La dermatitis atópica es una enfermedad inflamatoria crónica que cursa con brotes. Suele presentarse en los primeros años de vida y en niños menores de 10-12 años, pero en algunos casos puede seguir sucediendo durante la edad adulta. Produce picor, rojez y descamación.
No se conoce la causa concreta, pero se cree que se produce por un conjunto de factores ambientales, genéticos e inmunes. Se ha observado que si se tratan bien los brotes y se lleva un buen seguimiento, la evolución de la piel será mucho mejor y mejorará la calidad de vida de la persona.
Los brotes
Durante un brote, la zona pica, se descama y está enrojecida. Aunque la piel pique, es importante no rascar nunca. Es posible que las cremas emolientes no sean suficientes en estos casos. Si se ha intentado, y el brote no mejora, es necesario acudir al dermatólogo para que pueda recomendar el tratamiento más adecuado.
El mantenimiento
Como hemos visto antes, el mantenimiento de la piel atópica puede ayudar a que aparezcan menos brotes, e incluso a que estos sean más leves. Algunos consejos sobre como hacerlo:
Evitar los productos que puedan ser agresivos, como jabones con tensioactivos aniónicos. En su lugar, podemos usar "jabones sin jabón", es decir, en aceite: son más suaves para la piel y dejan la piel protegida.

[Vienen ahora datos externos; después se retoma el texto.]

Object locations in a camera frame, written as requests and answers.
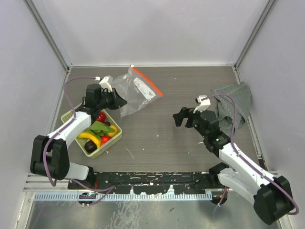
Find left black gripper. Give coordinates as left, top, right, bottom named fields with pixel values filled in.
left=97, top=88, right=127, bottom=111

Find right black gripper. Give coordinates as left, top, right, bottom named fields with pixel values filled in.
left=173, top=106, right=208, bottom=139

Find clear orange zip bag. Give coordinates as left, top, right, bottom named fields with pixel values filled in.
left=111, top=65, right=163, bottom=117

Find green toy leaves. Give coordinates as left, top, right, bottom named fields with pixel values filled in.
left=86, top=121, right=110, bottom=136

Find yellow toy banana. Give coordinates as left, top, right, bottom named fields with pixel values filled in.
left=78, top=132, right=101, bottom=148

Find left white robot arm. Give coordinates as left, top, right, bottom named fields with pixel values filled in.
left=30, top=83, right=127, bottom=189

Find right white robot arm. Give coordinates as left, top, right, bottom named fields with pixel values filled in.
left=173, top=107, right=299, bottom=225

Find red toy apple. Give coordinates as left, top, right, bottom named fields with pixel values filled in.
left=96, top=111, right=106, bottom=123

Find yellow orange toy fruit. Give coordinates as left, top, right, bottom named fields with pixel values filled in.
left=107, top=125, right=119, bottom=138

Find red toy tomato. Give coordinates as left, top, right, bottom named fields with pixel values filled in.
left=101, top=135, right=111, bottom=146

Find dark purple toy plum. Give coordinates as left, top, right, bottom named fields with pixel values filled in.
left=84, top=140, right=97, bottom=154

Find green plastic basket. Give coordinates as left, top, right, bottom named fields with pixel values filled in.
left=59, top=110, right=122, bottom=159

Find grey folded cloth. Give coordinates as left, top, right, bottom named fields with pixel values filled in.
left=211, top=82, right=251, bottom=136

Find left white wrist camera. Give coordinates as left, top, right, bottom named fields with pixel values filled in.
left=94, top=75, right=113, bottom=92

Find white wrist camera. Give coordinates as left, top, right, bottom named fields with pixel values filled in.
left=193, top=95, right=211, bottom=113
left=94, top=75, right=113, bottom=92

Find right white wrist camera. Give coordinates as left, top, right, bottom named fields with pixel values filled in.
left=193, top=95, right=211, bottom=113

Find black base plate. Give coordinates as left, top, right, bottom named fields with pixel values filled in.
left=81, top=172, right=224, bottom=195

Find grey slotted cable duct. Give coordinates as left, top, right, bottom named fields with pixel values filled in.
left=33, top=190, right=213, bottom=202

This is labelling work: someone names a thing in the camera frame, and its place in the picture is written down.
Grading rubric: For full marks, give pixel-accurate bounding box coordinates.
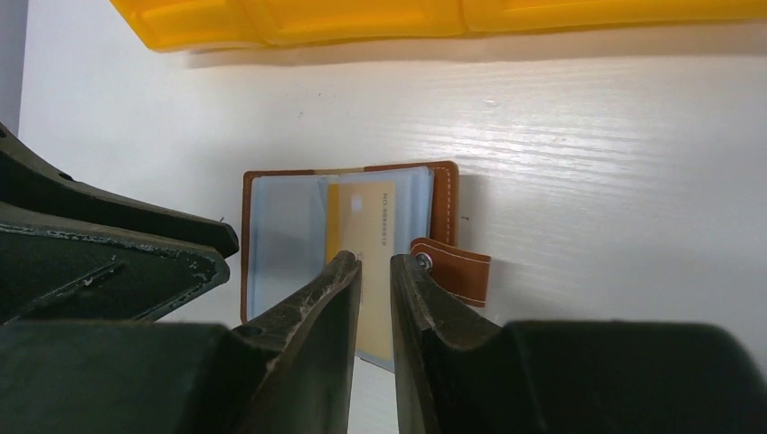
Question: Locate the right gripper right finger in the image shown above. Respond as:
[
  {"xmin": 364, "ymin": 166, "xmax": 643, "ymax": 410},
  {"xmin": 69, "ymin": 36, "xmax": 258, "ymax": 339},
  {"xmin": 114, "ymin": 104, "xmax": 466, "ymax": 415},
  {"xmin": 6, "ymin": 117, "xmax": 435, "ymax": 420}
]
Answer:
[{"xmin": 391, "ymin": 254, "xmax": 766, "ymax": 433}]

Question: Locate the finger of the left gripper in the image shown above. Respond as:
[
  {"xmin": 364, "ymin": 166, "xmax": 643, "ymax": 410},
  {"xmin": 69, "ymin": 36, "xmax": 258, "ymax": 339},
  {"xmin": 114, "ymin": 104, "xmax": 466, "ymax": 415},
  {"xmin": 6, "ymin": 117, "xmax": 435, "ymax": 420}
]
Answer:
[
  {"xmin": 1, "ymin": 126, "xmax": 240, "ymax": 258},
  {"xmin": 1, "ymin": 203, "xmax": 230, "ymax": 324}
]

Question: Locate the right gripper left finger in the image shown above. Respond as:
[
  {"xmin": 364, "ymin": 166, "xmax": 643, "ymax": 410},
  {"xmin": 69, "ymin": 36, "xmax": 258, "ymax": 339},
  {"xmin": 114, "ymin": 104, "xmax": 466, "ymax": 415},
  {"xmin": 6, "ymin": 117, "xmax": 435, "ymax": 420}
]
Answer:
[{"xmin": 1, "ymin": 251, "xmax": 362, "ymax": 433}]

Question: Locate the brown leather card holder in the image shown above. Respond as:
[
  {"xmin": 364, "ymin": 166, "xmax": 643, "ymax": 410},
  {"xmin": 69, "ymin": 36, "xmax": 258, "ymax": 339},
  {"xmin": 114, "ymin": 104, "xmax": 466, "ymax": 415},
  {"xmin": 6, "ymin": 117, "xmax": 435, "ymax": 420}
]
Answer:
[{"xmin": 239, "ymin": 160, "xmax": 493, "ymax": 373}]

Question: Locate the gold numbered card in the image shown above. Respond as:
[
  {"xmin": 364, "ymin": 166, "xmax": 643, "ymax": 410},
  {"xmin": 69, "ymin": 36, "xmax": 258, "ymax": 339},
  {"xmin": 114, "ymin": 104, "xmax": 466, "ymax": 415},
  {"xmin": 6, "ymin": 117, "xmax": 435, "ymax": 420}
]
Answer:
[{"xmin": 326, "ymin": 181, "xmax": 396, "ymax": 368}]

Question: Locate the left yellow bin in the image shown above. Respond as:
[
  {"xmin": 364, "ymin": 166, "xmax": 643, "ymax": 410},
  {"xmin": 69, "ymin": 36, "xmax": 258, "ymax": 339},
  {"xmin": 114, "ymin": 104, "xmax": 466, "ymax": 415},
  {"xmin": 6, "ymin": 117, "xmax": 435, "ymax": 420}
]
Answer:
[{"xmin": 111, "ymin": 0, "xmax": 268, "ymax": 52}]

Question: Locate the yellow bin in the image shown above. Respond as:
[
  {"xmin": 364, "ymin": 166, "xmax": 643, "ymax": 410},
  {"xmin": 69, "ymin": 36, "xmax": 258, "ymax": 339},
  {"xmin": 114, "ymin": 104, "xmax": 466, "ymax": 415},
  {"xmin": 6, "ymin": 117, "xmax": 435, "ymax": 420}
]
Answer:
[
  {"xmin": 246, "ymin": 0, "xmax": 466, "ymax": 46},
  {"xmin": 111, "ymin": 0, "xmax": 268, "ymax": 52},
  {"xmin": 462, "ymin": 0, "xmax": 766, "ymax": 33}
]

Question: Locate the middle yellow bin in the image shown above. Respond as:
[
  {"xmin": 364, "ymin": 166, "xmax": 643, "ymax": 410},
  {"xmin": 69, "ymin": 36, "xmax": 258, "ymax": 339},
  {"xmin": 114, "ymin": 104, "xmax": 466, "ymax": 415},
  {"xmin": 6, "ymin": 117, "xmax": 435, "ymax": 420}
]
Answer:
[{"xmin": 246, "ymin": 0, "xmax": 466, "ymax": 46}]

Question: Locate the right yellow bin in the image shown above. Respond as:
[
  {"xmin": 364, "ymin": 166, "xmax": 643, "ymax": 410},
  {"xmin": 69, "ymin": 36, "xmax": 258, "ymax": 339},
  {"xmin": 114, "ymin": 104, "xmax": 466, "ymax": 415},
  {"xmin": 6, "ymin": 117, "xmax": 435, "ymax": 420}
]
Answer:
[{"xmin": 462, "ymin": 0, "xmax": 766, "ymax": 33}]

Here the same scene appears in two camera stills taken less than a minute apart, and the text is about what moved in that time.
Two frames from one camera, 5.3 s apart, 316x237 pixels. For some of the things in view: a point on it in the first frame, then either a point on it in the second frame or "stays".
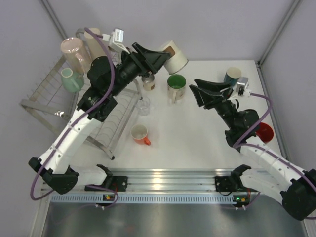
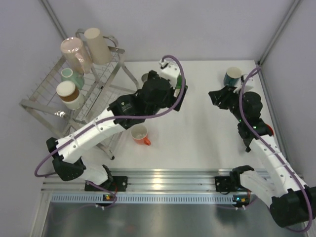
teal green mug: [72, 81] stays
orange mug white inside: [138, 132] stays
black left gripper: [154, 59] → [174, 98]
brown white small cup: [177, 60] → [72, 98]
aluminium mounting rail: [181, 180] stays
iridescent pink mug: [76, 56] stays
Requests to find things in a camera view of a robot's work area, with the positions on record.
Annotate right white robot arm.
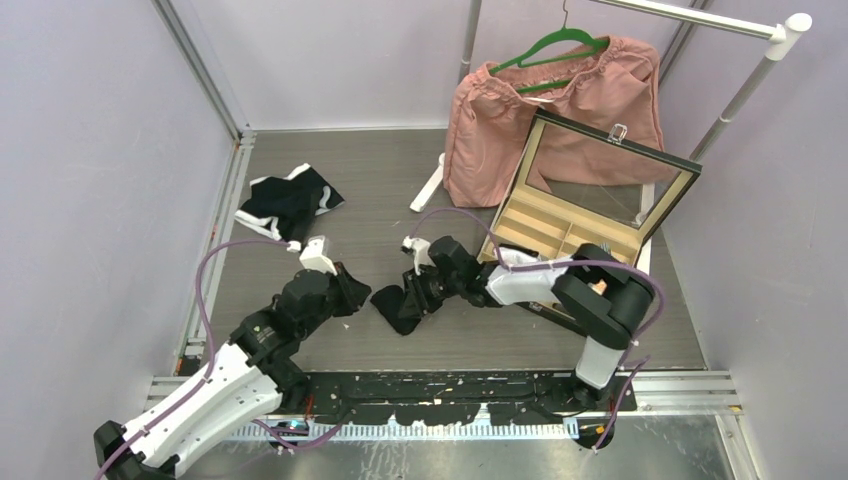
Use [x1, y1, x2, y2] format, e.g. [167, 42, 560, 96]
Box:
[371, 236, 658, 409]

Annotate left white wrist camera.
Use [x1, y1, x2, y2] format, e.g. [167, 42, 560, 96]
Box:
[286, 235, 338, 275]

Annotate purple cable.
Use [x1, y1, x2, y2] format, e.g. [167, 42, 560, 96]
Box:
[92, 238, 352, 480]
[402, 207, 666, 452]

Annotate pink hanging shorts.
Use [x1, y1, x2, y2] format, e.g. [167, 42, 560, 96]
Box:
[443, 36, 674, 208]

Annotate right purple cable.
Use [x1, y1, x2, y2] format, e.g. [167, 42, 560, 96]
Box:
[402, 207, 666, 452]

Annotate white metal clothes rack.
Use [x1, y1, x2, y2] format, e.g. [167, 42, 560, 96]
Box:
[409, 0, 814, 266]

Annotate plain black underwear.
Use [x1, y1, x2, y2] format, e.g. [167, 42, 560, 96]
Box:
[370, 285, 423, 336]

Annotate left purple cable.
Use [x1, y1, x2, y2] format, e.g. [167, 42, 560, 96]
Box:
[92, 238, 352, 480]

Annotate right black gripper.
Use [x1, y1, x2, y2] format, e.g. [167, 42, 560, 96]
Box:
[400, 261, 464, 317]

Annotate black white-trimmed underwear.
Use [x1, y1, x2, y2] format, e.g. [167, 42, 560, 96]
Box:
[235, 163, 345, 252]

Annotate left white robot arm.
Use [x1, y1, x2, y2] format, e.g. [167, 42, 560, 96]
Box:
[94, 262, 372, 479]

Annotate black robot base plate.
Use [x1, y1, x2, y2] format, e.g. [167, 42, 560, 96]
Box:
[277, 370, 636, 426]

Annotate black compartment storage box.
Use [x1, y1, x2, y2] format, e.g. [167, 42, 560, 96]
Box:
[476, 109, 704, 336]

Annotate green clothes hanger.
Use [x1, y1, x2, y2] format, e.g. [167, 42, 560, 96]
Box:
[488, 0, 609, 97]

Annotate white black-trimmed underwear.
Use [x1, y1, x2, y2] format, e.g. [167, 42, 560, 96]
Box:
[497, 246, 539, 266]

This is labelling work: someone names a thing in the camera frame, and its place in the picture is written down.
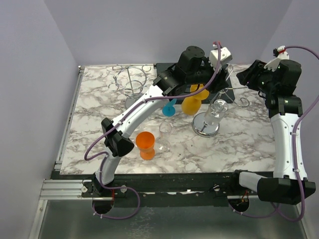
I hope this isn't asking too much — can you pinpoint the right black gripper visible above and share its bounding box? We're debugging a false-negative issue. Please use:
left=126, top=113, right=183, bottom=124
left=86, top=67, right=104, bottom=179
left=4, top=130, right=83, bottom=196
left=237, top=59, right=278, bottom=95

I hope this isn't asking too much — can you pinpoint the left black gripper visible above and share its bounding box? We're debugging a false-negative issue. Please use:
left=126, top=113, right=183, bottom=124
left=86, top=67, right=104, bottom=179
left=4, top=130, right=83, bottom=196
left=185, top=57, right=229, bottom=93

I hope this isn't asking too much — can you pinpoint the aluminium extrusion frame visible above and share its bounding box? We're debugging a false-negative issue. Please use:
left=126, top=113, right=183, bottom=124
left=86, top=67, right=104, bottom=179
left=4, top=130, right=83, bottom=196
left=29, top=66, right=85, bottom=239

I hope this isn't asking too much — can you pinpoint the clear glass with reflection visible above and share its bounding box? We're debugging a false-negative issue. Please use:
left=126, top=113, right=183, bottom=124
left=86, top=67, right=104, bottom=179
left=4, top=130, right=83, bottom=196
left=204, top=99, right=228, bottom=126

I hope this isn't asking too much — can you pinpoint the clear stemmed glass centre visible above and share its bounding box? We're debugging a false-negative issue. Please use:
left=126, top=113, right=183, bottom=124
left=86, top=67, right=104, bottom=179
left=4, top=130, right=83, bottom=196
left=158, top=121, right=172, bottom=152

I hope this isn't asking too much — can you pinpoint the blue plastic goblet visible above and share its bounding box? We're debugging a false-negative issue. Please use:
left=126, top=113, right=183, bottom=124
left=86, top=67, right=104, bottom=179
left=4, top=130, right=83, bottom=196
left=162, top=99, right=177, bottom=117

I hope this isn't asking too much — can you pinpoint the dark grey tool tray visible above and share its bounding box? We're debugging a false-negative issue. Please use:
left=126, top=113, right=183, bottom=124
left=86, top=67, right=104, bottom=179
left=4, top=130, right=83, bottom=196
left=154, top=63, right=236, bottom=104

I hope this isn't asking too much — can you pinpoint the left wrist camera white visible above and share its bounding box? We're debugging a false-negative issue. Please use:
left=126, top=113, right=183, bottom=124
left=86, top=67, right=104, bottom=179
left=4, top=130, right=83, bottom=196
left=208, top=42, right=233, bottom=69

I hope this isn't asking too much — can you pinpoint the orange plastic goblet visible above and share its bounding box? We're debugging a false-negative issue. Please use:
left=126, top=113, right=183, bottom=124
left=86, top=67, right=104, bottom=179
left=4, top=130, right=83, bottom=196
left=136, top=131, right=155, bottom=160

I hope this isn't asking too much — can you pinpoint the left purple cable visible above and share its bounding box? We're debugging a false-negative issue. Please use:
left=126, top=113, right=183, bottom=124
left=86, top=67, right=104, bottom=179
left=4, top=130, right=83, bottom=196
left=84, top=41, right=222, bottom=220

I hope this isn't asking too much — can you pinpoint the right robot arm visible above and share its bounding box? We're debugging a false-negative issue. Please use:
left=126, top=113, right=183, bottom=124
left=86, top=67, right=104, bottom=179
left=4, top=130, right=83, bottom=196
left=229, top=60, right=316, bottom=205

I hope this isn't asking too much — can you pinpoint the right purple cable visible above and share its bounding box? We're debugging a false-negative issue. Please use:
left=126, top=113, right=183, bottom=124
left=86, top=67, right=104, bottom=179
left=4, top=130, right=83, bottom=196
left=228, top=45, right=319, bottom=222

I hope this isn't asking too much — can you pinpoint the yellow plastic goblet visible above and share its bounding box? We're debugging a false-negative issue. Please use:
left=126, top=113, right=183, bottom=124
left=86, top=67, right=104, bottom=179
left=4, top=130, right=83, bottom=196
left=181, top=90, right=209, bottom=116

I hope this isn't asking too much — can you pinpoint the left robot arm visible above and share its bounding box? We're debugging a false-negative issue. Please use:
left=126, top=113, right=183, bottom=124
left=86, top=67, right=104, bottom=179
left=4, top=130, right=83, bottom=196
left=93, top=44, right=232, bottom=197

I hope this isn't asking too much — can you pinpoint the purple cable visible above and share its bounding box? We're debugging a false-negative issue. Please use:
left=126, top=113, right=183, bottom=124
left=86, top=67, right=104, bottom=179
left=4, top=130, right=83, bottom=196
left=228, top=45, right=319, bottom=222
left=84, top=41, right=222, bottom=220

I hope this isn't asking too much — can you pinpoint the round ring chrome glass rack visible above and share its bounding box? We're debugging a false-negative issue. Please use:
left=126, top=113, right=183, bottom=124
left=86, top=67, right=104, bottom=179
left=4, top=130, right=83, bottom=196
left=112, top=65, right=152, bottom=109

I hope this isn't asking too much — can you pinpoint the black front mounting rail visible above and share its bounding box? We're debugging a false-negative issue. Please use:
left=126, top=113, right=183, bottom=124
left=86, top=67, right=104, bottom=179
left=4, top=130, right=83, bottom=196
left=82, top=172, right=246, bottom=208

También puede moderarse el exceso de higiene: el contacto con el mundo exterior desde los primeros años de edad ayuda a crear y fortalecer la inmunidad.
Los baños habrían de ser cortos, con agua templada.
Al secar la piel tras el baño, hay que intentar no frotar demasiado para no irritar la piel.
Hidratar la piel con productos emolientes especialmente indicados para las pieles atópicas SIEMPRE después del baño y sobretodo en periodos de recuperación del brote. El aceite puede aplicarse directamente con la piel mojada, así retenemos mejor el agua.
Los cambios bruscos de temperatura y las temperaturas extremas pueden empeorar la irritación y picor.
Por otro lado se ha visto que el agua de mar, el sol y la humedad de la playa pueden mejorar los síntomas. Siempre hay que usar el protector solar, y mejor si es con filtros físicos.